Students are responsible for designing, building, programming, and operating the robot each year from scratch to perform a series of tasks to score points during the game.  It's usually pretty stressful getting the robot ready on the night before a tournament.

Parents and friends of the program prepare meals for the huge number of volunteers it takes to set up the Mini Minne Tournament.

The field is pretty massive and has to be transported by semi truck.  Volunteers work into the late hours of the night to be certain it's ready on time.

It takes a lot of volunteer hours to put together a tournament like this and these ladies put in a ton of effort to make it a success.
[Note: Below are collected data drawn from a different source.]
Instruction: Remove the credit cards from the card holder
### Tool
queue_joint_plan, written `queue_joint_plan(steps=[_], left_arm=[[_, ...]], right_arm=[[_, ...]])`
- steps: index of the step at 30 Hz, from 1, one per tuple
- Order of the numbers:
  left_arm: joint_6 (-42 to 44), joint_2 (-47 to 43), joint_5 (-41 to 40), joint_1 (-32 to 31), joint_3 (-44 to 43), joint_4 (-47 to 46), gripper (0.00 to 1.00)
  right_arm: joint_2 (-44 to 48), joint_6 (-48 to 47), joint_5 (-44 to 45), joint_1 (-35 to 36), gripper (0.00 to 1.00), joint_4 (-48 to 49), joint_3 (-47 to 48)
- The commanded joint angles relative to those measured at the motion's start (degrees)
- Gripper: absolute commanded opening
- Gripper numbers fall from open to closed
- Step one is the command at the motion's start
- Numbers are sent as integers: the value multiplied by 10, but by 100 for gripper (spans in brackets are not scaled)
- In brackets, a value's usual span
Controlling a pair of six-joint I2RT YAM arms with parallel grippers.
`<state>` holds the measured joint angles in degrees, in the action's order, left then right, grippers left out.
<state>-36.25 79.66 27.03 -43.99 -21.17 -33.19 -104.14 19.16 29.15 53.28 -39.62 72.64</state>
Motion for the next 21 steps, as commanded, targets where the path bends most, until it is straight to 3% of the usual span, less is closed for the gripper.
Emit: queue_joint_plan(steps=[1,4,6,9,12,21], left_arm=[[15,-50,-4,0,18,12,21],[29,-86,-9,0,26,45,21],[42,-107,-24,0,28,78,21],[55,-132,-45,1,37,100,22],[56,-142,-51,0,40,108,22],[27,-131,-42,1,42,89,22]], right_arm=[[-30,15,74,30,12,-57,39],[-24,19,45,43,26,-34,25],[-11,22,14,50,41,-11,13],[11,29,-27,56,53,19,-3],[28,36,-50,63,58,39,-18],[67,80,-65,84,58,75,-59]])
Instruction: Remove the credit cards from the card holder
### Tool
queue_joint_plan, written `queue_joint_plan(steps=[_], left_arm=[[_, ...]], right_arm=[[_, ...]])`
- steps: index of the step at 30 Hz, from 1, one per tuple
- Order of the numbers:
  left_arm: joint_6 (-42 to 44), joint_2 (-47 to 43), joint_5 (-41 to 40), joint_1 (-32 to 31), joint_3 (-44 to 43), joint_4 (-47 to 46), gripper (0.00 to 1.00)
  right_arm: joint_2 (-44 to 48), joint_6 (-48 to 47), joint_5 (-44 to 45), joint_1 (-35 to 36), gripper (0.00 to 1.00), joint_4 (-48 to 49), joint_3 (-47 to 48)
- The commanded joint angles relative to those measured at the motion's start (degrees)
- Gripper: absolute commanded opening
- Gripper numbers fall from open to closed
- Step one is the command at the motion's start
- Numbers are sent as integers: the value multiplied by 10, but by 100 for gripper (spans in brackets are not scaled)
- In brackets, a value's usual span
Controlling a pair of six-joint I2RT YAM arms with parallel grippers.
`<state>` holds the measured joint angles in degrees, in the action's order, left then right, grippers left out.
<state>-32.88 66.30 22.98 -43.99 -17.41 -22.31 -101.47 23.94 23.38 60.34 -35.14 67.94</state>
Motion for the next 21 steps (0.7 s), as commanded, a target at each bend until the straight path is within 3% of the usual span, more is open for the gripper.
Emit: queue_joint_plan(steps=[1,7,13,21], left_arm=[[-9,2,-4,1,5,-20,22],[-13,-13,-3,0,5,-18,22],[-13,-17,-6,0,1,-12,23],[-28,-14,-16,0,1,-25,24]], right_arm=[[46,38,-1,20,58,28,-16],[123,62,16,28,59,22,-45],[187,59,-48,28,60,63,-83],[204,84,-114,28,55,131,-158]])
Before the tournament, students teach a variety of classes to other teams on how to be more successful in competing in First Robotics.  This photo shows a class on Java programming.  Cooperative competition or "Cooperatition" is one of the fundamental principles of First Robotics.

Not a lot of robotics teams have their own band, but KING TeC's does a great job playing the national anthem to start the show.

Judging these robotics teams can be quite challenging with so many talented students involved, but we're lucky to have a lot of great judges who help us each year.

The KING TeC drive team was intensely prepared for a day full of competition.

Outside of the tournament floor, our FTC teams had a chance to show off their skills and answer questions.  Their season is already well under way with some of our Prior Lake Robotics teams advancing through the various levels of competition.

At the same time that the high school FRC tournament was happening, Prior Lake Robotics also hosted a tournament for the First Lego League elementary school teams.

The robots and players may be smaller, but the excitement and competition is still as intense as it is in the gymnasium with the older kids.  Congratulations to all the FLL teams who competed.

Mentors from the high school FRC team KING TeC #2169 help run the FLL tournament for the elementary school students.

Prior Lake Robotics currently supports more than 350 kids in 5 different robotics programs stretching from kindergarten through the 12th grade.   It's an incredible program.

Our youngest teams are in Junior FLL.  They had the chance to display their creations during the tournament.

High Tech Kids runs the tournaments for the FLL teams.  Congratulations on another great year!

We're pretty lucky to be in a school district that supports robotics as much as ours does.  This is the president of our booster club, the principal of one of our local elementary schools, the principal of the high school, our head coach, the superintendent of schools, and a school board member who all came to the tournament to show their support.  We sure appreciate all that they do for us.

We also had Tony Albright stop by who is a recently re-elected member of the Minnesota House of Representatives and a friend of Prior Lake Robotics.  Thanks, Tony!

Prior Lake Robotics has a tremendous group of supporters who help our program to grow and build STEM skills in hundreds of students. 

We wanted to give a special shout-out to our friends at PTC who have been such great supporters of Prior Lake Robotics over the years.   Thanks, PTC!!